Oranienbaum, the composer's birthplace, was where his family vacationed during summers; their primary residence was an apartment along the Kryukov Canal in central Saint Petersburg, near the Mariinsky Theatre. Stravinsky was baptized hours after birth and joined to the Russian Orthodox Church in St. Nicholas Cathedral. Constantly in fear of his short-tempered father and indifferent towards his mother, Igor lived there for the first 27 years of his life with three siblings: Roman and Yury, his older siblings who irritated him immensely, and Gury, his close younger brother with whom he said he found "the love and understanding denied us by our parents". Igor was educated by the family's governess until age eleven, when he began attending the Second Saint Petersburg Gymnasium, a school he recalled hating because he had few friends.
From age nine, Stravinsky studied privately with a piano teacher. He later wrote that his parents saw no musical talent in him due to his lack of technical skills; the young pianist frequently improvised instead of practicing assigned pieces. Stravinsky's excellent sight-reading skill prompted him to frequently read vocal scores from his father's vast personal library.[4] At around age ten, he began regularly attending performances at the Mariinsky Theatre, where he was introduced to Russian repertoire as well as Italian and French opera; by sixteen, he attended rehearsals at the theater five or six days a week. By age fourteen, Stravinsky had mastered the solo part of Mendelssohn's Piano Concerto No. 1, and at age fifteen, he transcribed for solo piano a string quartet by Alexander Glazunov.
Higher education, 1901–1909
Student compositions
Despite his musical passion and ability, Stravinsky's parents expected him to study law at the University of Saint Petersburg, and he enrolled there in 1901. However, according to his own account, he was a bad student and attended few of the optional lectures.
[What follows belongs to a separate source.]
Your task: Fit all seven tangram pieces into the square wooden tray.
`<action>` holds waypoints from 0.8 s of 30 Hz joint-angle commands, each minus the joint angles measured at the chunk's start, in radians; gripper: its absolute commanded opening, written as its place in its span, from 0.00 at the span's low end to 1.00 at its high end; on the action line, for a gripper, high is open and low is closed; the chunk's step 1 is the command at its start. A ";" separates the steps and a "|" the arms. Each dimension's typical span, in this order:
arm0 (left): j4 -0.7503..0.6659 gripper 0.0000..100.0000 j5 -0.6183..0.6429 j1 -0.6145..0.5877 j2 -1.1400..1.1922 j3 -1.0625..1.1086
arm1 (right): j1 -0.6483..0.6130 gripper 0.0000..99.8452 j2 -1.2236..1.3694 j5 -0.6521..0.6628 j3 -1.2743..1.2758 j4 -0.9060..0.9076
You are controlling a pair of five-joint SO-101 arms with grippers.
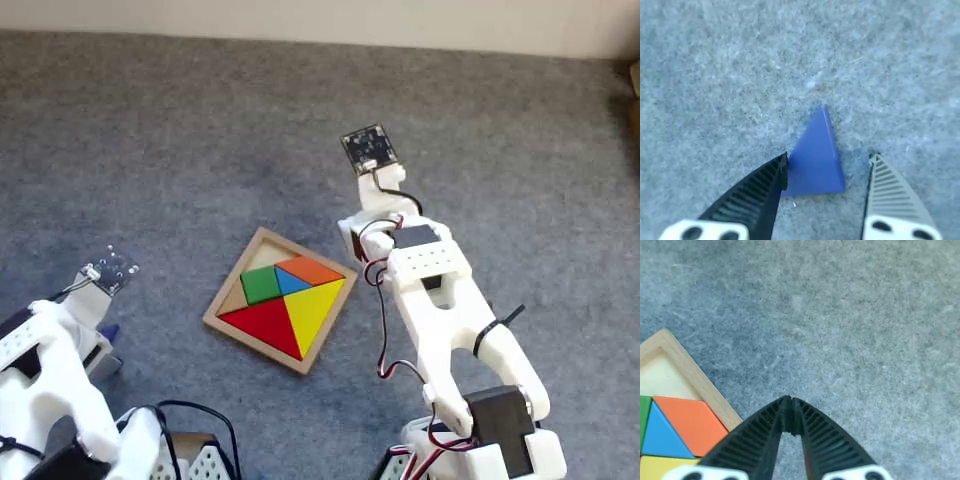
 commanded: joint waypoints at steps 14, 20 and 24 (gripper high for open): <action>0.269 0.11 -0.031 -0.004 0.412 -0.387 | 0.005 0.01 -0.045 0.003 -0.002 -0.018; 0.448 0.03 -0.028 0.012 0.412 -0.518 | 0.005 0.01 -0.045 0.003 -0.004 -0.018; 0.620 0.00 -0.028 0.041 0.410 -0.628 | 0.005 0.01 -0.045 0.003 -0.004 -0.018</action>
In exchange for agreeing to attend law school, his parents allowed for lessons in harmony and counterpoint. At university, Stravinsky befriended Vladimir Rimsky-Korsakov, son of the leading Russian composer Nikolai Rimsky-Korsakov.[d] During summer vacation of 1902, Stravinsky traveled with Vladimir Rimsky-Korsakov to Heidelberg – where the latter's family was staying – bringing a portfolio of pieces to demonstrate to Nikolai Rimsky-Korsakov. While the elder composer was not stunned, he was impressed enough to insist that Stravinsky continue lessons but advised against him entering the Saint Petersburg Conservatory due to its rigorous environment. Importantly, Rimsky-Korsakov agreed personally to advise Stravinsky on his compositions.
After Stravinsky's father died in 1902 and the young composer became more independent, he became increasingly involved in Rimsky-Korsakov's circle of artists. His first major task from his new teacher was the four-movement Piano Sonata in F-sharp minor in the style of Glazunov and Tchaikovsky – he paused temporarily to write a cantata for Rimsky-Korsakov's 60th birthday celebration, which the elder composer described as "not bad". Soon after finishing the sonata, the student began his large-scale Symphony in E-flat,[e] the first draft of which he finished in 1905. That year, the dedicatee of the Piano Sonata, Nikolay Richter, performed it at a recital hosted by the Rimsky-Korsakovs, marking the first public premiere of a Stravinsky piece.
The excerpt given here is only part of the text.